**Work instructions**
From the first record through the last, copy each one exactly.

**Records to process**
********************

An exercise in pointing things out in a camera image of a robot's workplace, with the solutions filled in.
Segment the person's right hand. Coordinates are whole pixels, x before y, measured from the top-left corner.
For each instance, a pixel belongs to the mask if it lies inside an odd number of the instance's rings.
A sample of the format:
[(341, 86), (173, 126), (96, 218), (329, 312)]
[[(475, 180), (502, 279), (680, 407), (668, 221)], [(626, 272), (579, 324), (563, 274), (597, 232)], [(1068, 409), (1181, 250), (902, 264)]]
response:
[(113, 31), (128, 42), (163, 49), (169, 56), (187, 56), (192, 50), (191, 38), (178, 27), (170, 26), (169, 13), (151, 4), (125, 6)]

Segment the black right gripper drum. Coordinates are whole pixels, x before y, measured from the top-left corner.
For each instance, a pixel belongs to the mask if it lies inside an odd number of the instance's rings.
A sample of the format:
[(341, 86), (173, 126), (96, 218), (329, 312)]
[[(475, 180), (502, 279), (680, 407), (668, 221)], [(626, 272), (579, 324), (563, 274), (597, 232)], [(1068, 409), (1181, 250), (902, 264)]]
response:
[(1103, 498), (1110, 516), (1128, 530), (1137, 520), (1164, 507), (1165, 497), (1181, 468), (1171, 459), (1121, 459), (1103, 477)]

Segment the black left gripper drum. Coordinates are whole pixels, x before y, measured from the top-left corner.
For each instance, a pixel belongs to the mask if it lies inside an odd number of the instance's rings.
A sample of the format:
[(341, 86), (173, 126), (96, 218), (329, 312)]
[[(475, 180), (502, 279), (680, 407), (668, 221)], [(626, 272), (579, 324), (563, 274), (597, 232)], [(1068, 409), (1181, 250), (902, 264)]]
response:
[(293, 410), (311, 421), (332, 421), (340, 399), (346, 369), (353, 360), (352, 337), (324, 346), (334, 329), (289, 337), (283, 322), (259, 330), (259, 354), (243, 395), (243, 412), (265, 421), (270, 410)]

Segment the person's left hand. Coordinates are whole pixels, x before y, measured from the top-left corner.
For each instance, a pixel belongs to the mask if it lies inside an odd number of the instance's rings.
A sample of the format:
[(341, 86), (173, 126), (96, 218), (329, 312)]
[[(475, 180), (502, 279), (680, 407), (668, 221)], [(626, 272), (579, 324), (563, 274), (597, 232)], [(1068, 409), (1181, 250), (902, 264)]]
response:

********************

**Response**
An exercise in pointing things out in a camera image of a robot's workplace, with the solutions filled in.
Segment the person's right hand. Coordinates are whole pixels, x before y, measured from the top-left corner.
For each instance, a pixel belongs to the mask if it lies inside an odd number of the instance's rings.
A sample of the format:
[(341, 86), (173, 126), (96, 218), (329, 312)]
[[(475, 180), (502, 279), (680, 407), (668, 221)], [(626, 272), (579, 324), (563, 274), (597, 232)], [(1068, 409), (1181, 250), (902, 264)]]
response:
[(113, 31), (128, 42), (163, 49), (169, 56), (187, 56), (192, 50), (191, 38), (178, 27), (170, 26), (169, 13), (151, 4), (125, 6)]

Segment the black right gripper drum. Coordinates are whole pixels, x before y, measured from the top-left corner.
For each instance, a pixel belongs to the mask if it lies inside an odd number of the instance's rings.
A sample of the format:
[(341, 86), (173, 126), (96, 218), (329, 312)]
[[(475, 180), (502, 279), (680, 407), (668, 221)], [(626, 272), (579, 324), (563, 274), (597, 232)], [(1068, 409), (1181, 250), (902, 264)]]
response:
[(1103, 498), (1110, 516), (1128, 530), (1137, 520), (1164, 507), (1165, 497), (1181, 468), (1171, 459), (1121, 459), (1103, 477)]

Segment the black left gripper drum. Coordinates are whole pixels, x before y, measured from the top-left corner.
For each instance, a pixel belongs to the mask if it lies inside an odd number of the instance's rings.
A sample of the format:
[(341, 86), (173, 126), (96, 218), (329, 312)]
[[(475, 180), (502, 279), (680, 407), (668, 221)], [(626, 272), (579, 324), (563, 274), (597, 232)], [(1068, 409), (1181, 250), (902, 264)]]
response:
[(293, 410), (311, 421), (332, 421), (340, 399), (346, 369), (353, 360), (352, 337), (324, 346), (334, 329), (289, 337), (283, 322), (259, 330), (259, 354), (243, 395), (243, 412), (265, 421), (270, 410)]

Segment the person's left hand. Coordinates are whole pixels, x before y, measured from the top-left corner.
For each instance, a pixel belongs to the mask if it lies inside an odd number of the instance's rings.
A sample of the format:
[(341, 86), (173, 126), (96, 218), (329, 312)]
[[(475, 180), (502, 279), (680, 407), (668, 221)], [(626, 272), (579, 324), (563, 274), (597, 232)], [(1068, 409), (1181, 250), (902, 264)]]
response:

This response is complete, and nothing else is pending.